En décembre de la même année, lors de la finale de la Coupe Kano, Kosei Inoue s’incline
à nouveau, d’un shido, cette fois face à l’étoile montante Satoshi Ishii. Le 10 février 2008,
la défense de son titre parisien est donc loin de se présenter comme une formalité. Ayant
épousé trois semaines plus tôt la mannequin et blogueuse Aki Higashihara, Kosei Inoue
est poussif à la garde comme dans ses entrées de mouvements. Il balbutie son judo mais,
au métier, donne le change jusqu’en demies où, pour la seconde et dernière fois de leur
carrière, le nouveau champion du monde Teddy Riner se présente face à lui. Onze
années, vingt centimètres et une bonne dizaine de kilos séparent alors les deux hommes.
Au golden score, un contre du Goliath français met fin au choc le plus attendu de ce
début d’année olympique. L’impact est annoncé koka.
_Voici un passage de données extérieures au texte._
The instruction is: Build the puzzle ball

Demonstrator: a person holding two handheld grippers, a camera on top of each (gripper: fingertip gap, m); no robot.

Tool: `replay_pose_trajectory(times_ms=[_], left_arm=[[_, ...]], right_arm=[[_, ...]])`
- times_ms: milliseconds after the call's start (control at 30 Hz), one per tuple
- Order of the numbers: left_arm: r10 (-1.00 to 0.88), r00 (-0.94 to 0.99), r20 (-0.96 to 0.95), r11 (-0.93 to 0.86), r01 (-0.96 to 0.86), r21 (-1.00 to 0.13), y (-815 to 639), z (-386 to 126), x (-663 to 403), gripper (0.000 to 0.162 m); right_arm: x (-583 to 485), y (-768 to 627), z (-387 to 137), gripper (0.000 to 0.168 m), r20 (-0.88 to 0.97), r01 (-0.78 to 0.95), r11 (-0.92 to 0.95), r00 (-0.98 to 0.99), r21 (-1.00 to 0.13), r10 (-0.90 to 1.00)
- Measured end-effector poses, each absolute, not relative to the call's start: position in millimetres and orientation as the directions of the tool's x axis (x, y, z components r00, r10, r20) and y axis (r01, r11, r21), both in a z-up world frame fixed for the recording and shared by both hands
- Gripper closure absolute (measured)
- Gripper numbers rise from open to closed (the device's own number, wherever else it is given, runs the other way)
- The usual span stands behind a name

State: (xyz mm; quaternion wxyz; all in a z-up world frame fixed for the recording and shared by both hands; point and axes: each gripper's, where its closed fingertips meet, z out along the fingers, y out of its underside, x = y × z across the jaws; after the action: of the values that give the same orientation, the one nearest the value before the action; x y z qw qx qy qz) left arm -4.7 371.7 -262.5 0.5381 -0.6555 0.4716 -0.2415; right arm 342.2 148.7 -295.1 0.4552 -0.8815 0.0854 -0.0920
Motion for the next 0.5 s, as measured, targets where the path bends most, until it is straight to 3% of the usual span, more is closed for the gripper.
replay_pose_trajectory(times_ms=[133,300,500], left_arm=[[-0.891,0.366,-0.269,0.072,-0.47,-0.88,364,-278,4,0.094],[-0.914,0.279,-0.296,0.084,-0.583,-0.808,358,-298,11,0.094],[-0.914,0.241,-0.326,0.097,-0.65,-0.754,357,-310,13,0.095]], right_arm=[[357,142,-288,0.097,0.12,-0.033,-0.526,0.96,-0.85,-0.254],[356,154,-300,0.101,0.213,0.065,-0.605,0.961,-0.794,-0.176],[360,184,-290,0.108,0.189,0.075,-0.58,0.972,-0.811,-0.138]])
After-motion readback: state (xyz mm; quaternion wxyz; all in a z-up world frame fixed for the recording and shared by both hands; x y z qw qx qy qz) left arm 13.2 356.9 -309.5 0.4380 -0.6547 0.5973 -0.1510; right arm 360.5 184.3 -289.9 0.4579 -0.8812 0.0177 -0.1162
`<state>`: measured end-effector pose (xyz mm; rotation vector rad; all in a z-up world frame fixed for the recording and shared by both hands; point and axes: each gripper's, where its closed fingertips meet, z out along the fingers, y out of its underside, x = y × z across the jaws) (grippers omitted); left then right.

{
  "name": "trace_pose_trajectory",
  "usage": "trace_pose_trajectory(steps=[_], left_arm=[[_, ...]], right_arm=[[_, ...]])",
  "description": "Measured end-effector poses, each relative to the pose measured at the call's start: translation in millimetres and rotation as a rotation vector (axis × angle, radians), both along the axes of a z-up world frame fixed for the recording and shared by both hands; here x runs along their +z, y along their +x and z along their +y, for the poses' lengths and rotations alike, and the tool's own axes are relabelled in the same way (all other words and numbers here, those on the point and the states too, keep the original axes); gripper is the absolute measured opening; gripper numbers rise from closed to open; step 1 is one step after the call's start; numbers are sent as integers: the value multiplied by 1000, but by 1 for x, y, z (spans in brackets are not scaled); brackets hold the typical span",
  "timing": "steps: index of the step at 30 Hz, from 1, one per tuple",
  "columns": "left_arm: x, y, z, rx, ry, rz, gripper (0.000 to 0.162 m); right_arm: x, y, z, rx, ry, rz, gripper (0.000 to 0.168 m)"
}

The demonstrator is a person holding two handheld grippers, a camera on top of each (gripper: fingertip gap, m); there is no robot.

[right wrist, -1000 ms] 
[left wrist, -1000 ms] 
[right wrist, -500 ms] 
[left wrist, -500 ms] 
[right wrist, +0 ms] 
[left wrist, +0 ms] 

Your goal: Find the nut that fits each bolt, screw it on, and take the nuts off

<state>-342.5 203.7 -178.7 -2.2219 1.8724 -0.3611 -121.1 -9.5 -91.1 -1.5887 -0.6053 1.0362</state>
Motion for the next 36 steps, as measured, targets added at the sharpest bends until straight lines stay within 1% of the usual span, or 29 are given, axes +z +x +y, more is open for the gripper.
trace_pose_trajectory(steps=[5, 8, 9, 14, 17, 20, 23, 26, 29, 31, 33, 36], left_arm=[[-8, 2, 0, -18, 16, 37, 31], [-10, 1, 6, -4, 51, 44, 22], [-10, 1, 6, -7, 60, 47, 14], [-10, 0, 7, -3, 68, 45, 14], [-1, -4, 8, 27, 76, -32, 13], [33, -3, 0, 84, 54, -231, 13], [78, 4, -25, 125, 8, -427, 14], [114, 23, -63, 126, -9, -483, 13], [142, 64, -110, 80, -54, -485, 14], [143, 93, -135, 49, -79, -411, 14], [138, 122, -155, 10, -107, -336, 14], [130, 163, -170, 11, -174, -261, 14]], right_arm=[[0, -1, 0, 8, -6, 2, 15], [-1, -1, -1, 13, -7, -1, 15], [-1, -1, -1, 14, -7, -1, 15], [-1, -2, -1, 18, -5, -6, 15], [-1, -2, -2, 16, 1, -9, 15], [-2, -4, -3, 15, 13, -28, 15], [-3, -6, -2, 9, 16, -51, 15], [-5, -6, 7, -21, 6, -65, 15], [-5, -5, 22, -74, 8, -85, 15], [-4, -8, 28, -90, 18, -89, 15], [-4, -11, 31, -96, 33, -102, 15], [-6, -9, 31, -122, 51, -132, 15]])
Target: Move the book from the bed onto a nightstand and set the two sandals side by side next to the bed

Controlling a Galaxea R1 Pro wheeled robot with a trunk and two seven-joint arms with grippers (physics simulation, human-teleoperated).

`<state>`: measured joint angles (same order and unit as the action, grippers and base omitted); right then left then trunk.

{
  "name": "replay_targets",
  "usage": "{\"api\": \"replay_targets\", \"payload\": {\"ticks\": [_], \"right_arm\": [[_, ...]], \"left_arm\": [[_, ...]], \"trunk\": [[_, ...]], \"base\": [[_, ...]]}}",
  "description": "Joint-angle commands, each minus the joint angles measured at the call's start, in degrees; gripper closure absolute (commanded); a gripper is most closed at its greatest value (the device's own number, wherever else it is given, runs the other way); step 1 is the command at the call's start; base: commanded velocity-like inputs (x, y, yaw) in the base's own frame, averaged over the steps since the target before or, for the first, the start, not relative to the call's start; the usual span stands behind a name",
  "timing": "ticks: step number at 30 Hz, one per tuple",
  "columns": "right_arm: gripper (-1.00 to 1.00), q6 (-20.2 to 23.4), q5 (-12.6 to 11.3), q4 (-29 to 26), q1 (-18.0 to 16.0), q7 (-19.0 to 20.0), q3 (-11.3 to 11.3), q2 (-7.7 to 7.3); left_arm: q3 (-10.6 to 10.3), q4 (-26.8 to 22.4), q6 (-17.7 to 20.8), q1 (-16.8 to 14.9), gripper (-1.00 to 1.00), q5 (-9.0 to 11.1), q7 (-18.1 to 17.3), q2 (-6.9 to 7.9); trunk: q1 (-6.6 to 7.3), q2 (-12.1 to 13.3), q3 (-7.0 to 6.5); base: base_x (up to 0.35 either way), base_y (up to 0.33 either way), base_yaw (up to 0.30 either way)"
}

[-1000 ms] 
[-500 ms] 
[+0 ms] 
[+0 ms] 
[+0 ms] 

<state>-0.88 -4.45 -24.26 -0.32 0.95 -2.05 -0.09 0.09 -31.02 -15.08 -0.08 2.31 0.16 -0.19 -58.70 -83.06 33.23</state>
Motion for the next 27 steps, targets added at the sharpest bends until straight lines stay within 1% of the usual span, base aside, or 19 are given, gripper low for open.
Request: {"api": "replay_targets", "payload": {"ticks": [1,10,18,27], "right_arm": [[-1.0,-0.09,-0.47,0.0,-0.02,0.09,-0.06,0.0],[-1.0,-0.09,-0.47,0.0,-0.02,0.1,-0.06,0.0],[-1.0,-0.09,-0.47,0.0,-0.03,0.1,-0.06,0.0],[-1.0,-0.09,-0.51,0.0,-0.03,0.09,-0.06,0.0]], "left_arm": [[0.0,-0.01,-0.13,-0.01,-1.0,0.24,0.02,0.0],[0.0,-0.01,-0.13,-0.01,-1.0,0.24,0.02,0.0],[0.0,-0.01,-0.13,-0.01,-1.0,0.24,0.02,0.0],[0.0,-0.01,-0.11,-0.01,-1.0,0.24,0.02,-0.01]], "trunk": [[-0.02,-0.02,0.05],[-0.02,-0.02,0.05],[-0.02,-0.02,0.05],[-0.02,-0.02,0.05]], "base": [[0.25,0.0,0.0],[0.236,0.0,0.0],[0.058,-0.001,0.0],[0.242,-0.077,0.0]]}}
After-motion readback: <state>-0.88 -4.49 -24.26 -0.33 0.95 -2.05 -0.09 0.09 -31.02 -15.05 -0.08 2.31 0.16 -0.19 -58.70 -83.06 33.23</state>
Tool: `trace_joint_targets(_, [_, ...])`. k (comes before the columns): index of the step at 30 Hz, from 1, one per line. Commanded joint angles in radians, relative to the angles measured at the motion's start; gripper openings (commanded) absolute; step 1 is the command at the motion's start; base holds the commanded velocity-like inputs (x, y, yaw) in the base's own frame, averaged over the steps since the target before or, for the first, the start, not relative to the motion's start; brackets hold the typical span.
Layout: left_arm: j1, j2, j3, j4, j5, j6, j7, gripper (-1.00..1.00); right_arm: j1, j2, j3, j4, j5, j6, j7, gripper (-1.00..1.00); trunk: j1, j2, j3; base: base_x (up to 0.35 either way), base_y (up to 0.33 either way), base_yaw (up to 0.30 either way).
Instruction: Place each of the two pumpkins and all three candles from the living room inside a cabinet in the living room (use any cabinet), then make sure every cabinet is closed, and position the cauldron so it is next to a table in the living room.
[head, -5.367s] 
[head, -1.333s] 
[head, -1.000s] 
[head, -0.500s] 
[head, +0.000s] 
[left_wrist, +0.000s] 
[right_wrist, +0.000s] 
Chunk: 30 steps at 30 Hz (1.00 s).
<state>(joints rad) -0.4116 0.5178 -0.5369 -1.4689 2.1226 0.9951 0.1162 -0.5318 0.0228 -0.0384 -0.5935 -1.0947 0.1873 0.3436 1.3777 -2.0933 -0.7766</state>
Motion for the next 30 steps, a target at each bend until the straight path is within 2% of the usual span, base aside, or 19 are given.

Cette marque, qui n’en aurait
peut-être pas été une ailleurs qu’à Bercy, assomme le roi déchu autant qu’il libère le
potentiel du surdoué tricolore. Teddy Riner vient de s’offrir un bail de six années de
triomphes non-stop avec le public de Bercy. Croisé en solitaire dans les couloirs
souterrains du POPB reliant la salle au tapis d’échauffement, Kosei Inoue, lui, est secoué
d’irrépressibles hoquets de larmes. Inconsolable, il semble soudain avoir mille ans. Son
rêve immense de laver l’honneur perdu à Athènes par une victoire à Pékin dans la
catégorie reine des plus 100 kg a vécu. Deux mois plus tard au Zen Nihon,
l’immobilisation qu’il subit face au solide Yohei Takai scelle le destin de sa première vie.
Comme son aîné le triple champion olympique Nomura, le tatami a tranché et les deux
légendes doivent se résoudre à en rester là de leurs absolus olympiques respectifs.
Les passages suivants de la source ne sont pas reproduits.